* **INFORMATION SHOWN**:

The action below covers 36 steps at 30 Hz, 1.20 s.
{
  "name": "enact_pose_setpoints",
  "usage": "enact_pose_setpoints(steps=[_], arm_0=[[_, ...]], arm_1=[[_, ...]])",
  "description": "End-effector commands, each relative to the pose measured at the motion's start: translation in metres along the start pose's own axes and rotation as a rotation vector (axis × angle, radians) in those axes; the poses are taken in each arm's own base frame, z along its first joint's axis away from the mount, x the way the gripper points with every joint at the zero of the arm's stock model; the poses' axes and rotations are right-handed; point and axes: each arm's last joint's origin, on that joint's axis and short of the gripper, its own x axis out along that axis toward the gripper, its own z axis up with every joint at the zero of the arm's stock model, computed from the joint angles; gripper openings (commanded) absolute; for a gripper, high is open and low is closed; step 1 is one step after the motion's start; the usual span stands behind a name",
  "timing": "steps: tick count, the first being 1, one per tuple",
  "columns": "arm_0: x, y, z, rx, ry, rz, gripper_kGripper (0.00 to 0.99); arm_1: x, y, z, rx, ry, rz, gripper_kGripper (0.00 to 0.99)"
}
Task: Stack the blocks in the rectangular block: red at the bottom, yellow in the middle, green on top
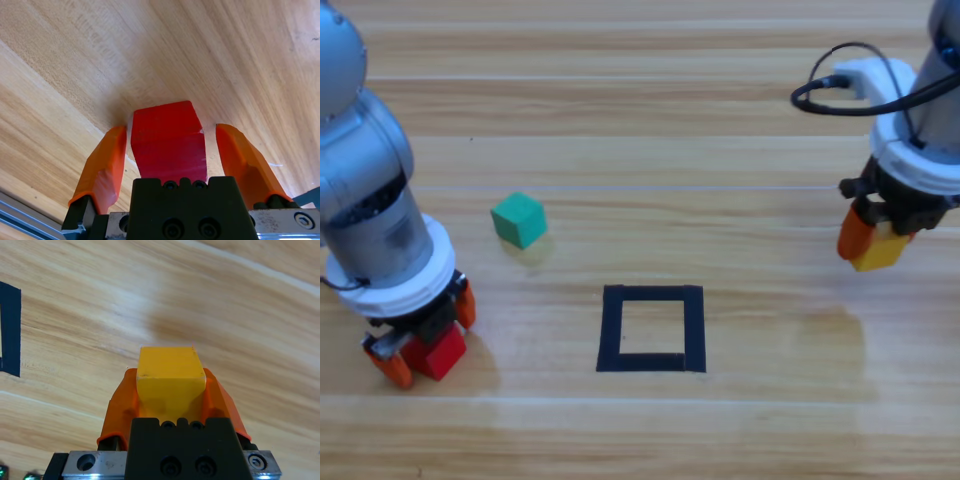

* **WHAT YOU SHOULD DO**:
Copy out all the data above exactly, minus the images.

* **EXERCISE RESULT**:
The action below covers 36 steps at 30 Hz, 1.20 s.
{
  "name": "enact_pose_setpoints",
  "usage": "enact_pose_setpoints(steps=[_], arm_0=[[_, ...]], arm_1=[[_, ...]])",
  "description": "End-effector commands, each relative to the pose measured at the motion's start: translation in metres along the start pose's own axes and rotation as a rotation vector (axis × angle, radians) in those axes; the poses are taken in each arm's own base frame, z along its first joint's axis away from the mount, x the way the gripper points with every joint at the zero of the arm's stock model; the poses' axes and rotations are right-handed; point and axes: each arm's last joint's origin, on that joint's axis and short of the gripper, its own x axis out along that axis toward the gripper, its own z axis up with every joint at the zero of the arm's stock model, computed from the joint angles; gripper openings (commanded) absolute; for a gripper, high is open and low is closed; step 1 is one step after the motion's start; the usual span stands behind a name",
  "timing": "steps: tick count, the first being 1, one per tuple",
  "columns": "arm_0: x, y, z, rx, ry, rz, gripper_kGripper (0.00 to 0.99); arm_1: x, y, z, rx, ry, rz, gripper_kGripper (0.00 to 0.99)"
}
Task: Stack the blocks in the rectangular block: red at the bottom, yellow in the middle, green on top

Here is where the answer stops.